State health officials lay out guidelines for youth, adult sports starting June 10

The Minnesota Department of Health on Monday laid out guidelines for youth and adult sports as Governor Tim Walz prepares to loosen restrictions in several areas on June 10 amid the Coronavirus pandemic.

“We're working hard to get Minnesotans back on fields, courts, ice, and more — safely — during COVID-19. We have turned the dial to allow for more activity and more people as safely as possibly by updating our guidance for youth and adult sports. 

“Different risk levels mean different precautions. We are hopeful and optimistic that if the COVID-19 health measures continue in the current direction, we will be able to resume games and competitions for medium-risk sports by the end of June,” state health officials said in a statement.

Walz deemed several sports high-risk, which involve participants being in close or sustained contact with each other, a lack of protective barriers and a high probability that respiratory particles will be transmitted between participants. Those sports include rugby, boxing, judo, karate, taekwondo, wresting, football, lacrosse, hockey, group dance and group cheer.

Medium-risk sports are identified as those that involve close and sustained contact, but have protective equipment in place that can reduce the spread of respiratory particles. Those sports include kayaking, canoeing, gymnastics, table tennis, swimming, fencing, group cycling, group running, group sailing, volleyball, soccer basketball, baseball, softball and bowling.

Sports at medium or high risk must keep interaction between players without contact. The focus must be on skill development, and there can’t be any games or competitions, even if they are traveling out of state where they’re allowed.

Low risk sports are those that can be done individually, with social distancing and minimal sharing of equipment. Those include archery, clay target shooting, individual running, cycling, swimming, diving, canoeing, kayaking, golf, sailing, weight lifting and others. Games are permitted, but can’t have parents or guardians attending.

For adult sports, the State Department of Health strongly encourages any games or practices to be outside as much as possible. Participants should wear masks as much as is feasible.
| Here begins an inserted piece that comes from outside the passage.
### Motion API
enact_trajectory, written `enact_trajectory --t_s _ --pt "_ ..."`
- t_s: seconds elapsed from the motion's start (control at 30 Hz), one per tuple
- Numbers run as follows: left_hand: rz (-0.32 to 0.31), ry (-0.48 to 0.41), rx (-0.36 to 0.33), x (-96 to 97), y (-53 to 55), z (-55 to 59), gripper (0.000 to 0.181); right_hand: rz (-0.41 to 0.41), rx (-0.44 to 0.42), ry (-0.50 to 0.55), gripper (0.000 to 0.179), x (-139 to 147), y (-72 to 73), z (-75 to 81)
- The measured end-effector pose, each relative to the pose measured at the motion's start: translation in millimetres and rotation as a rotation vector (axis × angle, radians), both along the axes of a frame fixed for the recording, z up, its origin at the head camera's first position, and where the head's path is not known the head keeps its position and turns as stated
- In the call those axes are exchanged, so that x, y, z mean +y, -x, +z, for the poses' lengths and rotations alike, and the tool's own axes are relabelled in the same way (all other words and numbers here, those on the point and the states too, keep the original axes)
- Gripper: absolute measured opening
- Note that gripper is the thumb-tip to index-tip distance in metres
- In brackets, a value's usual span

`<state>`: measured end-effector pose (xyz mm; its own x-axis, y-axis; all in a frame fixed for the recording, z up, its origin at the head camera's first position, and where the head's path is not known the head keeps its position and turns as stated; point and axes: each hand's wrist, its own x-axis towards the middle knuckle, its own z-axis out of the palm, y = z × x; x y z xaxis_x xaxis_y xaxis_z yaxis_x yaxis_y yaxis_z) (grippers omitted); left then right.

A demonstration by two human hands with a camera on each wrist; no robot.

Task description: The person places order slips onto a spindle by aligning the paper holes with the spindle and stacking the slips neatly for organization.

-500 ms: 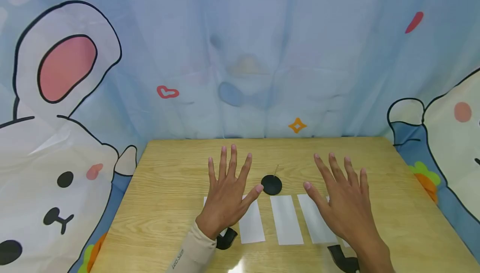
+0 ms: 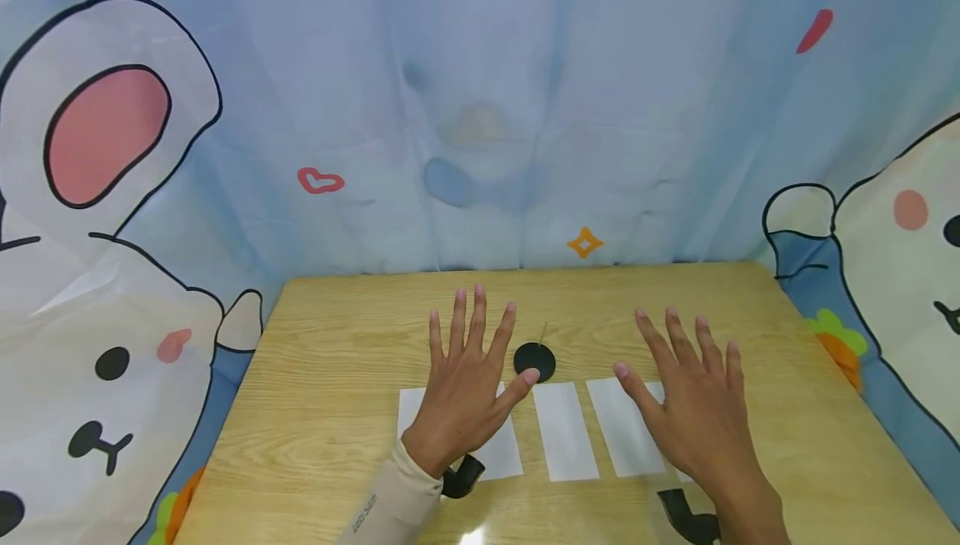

Equipment should not be shared, indoor activities shouldn’t have more than 10 players and no more than 25 outdoors.

Starting June 10, all public swimming pools can open at 50 percent capacity and must have a Covid-19 Preparedness Plan before opening.

State health officials urge that while people can get outside to play sports and do so in small groups, strict Covid-19 guidelines should remain in place. That includes practicing social distancing whenever possible, wearing a mask whenever feasible and a consistent practice of washing your hands and using hand sanitizer.